Provided material:
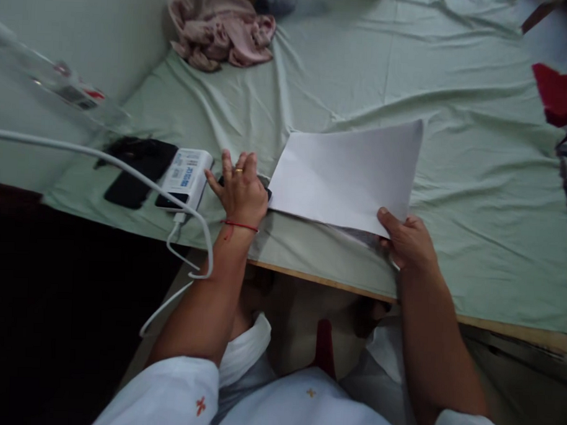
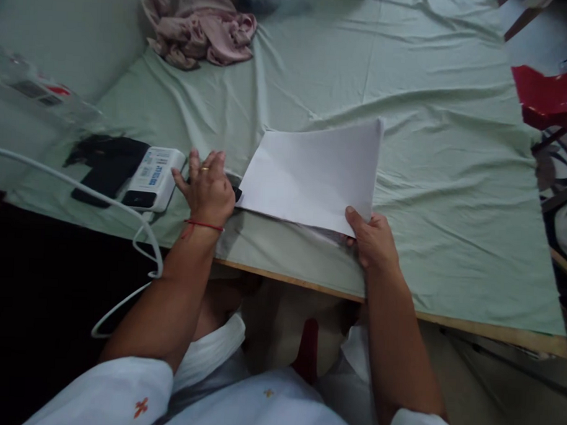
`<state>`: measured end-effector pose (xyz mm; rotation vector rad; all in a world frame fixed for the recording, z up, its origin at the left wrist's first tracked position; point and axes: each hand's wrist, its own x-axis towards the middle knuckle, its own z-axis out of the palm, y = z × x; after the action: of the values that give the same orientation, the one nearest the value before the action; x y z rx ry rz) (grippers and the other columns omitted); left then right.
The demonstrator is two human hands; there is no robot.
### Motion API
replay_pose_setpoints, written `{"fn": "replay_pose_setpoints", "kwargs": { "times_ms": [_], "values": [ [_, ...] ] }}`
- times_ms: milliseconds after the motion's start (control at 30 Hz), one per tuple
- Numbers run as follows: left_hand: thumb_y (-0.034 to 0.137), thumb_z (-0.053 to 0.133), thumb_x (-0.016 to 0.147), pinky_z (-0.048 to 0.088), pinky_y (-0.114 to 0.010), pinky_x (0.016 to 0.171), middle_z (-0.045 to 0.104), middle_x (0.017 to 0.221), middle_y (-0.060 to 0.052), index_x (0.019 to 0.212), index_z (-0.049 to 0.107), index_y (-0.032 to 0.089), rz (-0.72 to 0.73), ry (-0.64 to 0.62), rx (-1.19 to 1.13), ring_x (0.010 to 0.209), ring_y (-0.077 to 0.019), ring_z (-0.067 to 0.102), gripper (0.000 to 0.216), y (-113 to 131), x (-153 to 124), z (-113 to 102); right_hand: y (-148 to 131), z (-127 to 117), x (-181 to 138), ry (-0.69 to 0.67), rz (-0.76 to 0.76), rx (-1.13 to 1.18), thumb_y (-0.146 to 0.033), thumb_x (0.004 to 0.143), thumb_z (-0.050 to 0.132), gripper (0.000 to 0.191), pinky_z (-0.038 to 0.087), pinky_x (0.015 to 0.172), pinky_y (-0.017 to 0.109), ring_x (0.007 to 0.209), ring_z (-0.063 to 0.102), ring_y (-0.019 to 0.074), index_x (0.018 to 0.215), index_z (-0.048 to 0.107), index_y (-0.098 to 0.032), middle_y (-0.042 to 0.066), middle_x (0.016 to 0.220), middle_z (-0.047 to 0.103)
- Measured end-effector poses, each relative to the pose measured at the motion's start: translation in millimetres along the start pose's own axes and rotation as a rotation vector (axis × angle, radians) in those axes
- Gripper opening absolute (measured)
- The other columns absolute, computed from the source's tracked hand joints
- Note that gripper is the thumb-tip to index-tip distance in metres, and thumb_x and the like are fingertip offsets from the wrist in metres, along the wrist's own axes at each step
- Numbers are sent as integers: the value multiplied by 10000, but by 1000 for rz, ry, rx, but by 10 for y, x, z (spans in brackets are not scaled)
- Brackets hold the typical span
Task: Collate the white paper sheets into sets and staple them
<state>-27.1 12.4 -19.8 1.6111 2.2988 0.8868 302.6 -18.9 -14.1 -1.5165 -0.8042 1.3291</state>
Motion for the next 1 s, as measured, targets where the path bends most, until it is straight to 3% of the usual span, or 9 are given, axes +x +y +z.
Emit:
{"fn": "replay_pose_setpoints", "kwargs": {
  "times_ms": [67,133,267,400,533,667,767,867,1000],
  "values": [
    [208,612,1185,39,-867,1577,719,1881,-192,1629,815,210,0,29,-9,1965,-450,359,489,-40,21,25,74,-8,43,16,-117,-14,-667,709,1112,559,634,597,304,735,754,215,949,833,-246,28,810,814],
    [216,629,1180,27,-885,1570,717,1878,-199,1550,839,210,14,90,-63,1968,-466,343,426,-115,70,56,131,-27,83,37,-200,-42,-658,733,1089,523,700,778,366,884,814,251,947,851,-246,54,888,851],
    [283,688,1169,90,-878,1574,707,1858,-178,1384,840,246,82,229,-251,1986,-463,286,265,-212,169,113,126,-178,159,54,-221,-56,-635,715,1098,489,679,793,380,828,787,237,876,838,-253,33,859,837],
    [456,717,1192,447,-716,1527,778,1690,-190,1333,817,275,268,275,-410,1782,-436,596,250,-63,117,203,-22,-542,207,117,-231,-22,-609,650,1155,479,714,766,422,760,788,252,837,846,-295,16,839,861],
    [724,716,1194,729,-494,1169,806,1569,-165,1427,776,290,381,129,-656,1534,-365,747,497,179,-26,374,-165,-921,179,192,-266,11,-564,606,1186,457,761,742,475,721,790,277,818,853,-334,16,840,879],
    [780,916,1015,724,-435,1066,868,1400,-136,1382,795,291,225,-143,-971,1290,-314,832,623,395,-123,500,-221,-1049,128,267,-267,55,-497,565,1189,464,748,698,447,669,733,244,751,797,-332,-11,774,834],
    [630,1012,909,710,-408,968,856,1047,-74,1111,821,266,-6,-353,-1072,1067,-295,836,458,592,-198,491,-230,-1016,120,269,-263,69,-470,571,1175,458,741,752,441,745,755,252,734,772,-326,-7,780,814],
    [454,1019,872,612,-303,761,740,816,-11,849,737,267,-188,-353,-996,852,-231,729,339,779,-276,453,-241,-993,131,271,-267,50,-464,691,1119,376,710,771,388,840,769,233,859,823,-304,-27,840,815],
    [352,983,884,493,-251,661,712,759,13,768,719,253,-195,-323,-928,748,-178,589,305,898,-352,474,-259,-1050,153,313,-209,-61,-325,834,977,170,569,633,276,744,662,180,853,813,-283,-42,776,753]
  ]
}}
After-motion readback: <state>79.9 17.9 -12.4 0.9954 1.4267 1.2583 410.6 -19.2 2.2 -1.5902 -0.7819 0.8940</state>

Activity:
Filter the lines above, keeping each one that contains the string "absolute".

Task result:
- Gripper opening absolute (measured)
- The other columns absolute, computed from the source's tracked hand joints

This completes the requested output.